▶ **What you should do**
Using the entries below, output each line exactly from the first through the one that contains "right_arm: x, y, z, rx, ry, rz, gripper".

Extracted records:
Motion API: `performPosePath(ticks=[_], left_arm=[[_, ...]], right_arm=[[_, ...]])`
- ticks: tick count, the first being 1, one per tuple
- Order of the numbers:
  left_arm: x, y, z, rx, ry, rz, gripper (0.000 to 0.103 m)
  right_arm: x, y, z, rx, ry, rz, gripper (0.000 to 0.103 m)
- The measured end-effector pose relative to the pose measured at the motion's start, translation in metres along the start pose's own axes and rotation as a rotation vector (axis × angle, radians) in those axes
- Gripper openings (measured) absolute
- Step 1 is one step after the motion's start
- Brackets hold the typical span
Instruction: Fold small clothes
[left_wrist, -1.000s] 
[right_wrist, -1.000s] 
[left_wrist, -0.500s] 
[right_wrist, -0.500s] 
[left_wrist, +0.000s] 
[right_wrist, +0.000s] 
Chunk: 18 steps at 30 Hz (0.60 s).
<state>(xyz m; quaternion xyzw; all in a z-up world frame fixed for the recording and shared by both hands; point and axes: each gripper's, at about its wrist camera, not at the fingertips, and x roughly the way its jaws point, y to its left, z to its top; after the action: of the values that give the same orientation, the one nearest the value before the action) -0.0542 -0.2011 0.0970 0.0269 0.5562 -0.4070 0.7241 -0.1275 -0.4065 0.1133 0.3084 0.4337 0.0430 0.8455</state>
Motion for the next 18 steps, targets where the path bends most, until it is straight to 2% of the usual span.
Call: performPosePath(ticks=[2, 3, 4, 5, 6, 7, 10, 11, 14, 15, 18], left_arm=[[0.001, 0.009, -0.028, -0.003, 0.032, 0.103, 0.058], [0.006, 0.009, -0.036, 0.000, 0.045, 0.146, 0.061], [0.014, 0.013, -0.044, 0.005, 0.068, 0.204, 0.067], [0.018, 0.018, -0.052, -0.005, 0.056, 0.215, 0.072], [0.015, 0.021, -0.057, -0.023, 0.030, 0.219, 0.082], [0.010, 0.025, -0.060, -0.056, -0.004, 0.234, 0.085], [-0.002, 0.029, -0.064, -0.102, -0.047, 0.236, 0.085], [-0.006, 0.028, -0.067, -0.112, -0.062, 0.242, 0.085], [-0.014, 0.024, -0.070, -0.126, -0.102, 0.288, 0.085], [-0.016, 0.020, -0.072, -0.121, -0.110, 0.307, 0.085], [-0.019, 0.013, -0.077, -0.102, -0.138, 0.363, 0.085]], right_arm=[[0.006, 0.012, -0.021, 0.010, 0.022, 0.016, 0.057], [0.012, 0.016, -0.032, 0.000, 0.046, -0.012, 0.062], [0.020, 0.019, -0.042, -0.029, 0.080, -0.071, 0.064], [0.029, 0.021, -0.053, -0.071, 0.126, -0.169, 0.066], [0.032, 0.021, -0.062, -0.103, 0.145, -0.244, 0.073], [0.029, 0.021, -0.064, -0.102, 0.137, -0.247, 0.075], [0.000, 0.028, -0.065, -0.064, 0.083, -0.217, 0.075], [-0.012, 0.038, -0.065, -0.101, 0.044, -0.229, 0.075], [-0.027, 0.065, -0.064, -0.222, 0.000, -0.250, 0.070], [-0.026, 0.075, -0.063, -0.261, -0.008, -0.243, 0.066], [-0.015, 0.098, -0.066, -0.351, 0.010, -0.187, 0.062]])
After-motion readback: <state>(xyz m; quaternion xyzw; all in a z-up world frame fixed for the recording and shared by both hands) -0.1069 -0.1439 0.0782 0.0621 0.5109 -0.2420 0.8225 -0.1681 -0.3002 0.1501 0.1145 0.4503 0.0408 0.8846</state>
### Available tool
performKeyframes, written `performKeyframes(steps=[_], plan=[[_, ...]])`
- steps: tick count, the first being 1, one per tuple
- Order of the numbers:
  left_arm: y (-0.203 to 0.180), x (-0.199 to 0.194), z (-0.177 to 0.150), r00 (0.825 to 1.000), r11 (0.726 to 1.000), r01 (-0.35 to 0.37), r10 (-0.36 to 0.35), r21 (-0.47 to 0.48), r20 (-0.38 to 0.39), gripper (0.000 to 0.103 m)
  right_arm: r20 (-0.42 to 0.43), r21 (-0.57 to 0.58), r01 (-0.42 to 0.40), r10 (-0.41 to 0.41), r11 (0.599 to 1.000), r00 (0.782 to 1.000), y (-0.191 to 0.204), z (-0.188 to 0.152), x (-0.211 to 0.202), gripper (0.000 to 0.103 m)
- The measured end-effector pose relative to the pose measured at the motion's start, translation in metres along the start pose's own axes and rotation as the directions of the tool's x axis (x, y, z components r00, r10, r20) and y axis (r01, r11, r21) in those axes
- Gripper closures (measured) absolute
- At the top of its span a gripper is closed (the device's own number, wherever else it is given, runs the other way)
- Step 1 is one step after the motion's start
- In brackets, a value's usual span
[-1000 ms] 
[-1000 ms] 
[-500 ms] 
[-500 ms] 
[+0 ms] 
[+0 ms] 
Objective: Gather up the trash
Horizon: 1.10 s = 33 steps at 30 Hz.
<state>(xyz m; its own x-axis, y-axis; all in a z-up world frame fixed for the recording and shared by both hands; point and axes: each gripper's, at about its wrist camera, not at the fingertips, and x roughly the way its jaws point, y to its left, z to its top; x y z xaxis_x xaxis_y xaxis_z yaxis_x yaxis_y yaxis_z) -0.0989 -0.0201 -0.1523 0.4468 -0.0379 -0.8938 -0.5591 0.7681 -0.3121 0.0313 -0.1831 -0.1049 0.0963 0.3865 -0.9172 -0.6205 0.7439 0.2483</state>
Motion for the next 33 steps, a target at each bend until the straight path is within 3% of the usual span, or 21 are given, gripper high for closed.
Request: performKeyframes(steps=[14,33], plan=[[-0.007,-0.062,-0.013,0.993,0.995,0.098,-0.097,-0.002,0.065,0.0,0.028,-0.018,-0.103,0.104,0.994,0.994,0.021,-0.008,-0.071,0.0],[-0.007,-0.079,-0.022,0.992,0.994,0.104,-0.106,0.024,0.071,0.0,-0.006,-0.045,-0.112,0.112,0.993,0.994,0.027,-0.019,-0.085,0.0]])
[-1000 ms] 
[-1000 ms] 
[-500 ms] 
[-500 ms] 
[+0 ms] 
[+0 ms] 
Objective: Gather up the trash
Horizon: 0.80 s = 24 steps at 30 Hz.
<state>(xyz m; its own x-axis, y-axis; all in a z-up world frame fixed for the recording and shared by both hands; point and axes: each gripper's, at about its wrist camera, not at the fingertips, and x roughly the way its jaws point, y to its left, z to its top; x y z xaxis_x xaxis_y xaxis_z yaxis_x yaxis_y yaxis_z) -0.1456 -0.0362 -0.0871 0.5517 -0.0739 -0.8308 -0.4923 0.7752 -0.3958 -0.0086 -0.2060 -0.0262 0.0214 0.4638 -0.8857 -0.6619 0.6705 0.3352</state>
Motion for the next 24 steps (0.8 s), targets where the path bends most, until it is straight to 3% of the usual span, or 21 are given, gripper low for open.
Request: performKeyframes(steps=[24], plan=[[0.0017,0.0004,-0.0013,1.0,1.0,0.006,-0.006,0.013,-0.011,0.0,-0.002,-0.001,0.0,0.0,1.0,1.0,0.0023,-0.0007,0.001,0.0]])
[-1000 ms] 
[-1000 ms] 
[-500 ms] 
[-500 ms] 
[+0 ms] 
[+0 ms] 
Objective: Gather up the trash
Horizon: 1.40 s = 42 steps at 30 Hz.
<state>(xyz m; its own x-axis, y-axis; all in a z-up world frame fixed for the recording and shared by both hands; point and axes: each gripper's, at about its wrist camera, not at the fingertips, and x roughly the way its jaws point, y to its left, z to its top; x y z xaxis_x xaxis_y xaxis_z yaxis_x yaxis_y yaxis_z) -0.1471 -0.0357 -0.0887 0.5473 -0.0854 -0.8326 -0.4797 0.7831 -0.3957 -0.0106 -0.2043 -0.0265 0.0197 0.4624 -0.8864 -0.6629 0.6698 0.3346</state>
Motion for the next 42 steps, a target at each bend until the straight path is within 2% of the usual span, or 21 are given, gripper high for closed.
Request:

▶ **Problem solution**
Motion API: `performPosePath(ticks=[_], left_arm=[[_, ...]], right_arm=[[_, ...]])`
- ticks: tick count, the first being 1, one per tuple
- Order of the numbers:
  left_arm: x, y, z, rx, ry, rz, gripper (0.000 to 0.103 m)
  right_arm: x, y, z, rx, ry, rz, gripper (0.000 to 0.103 m)

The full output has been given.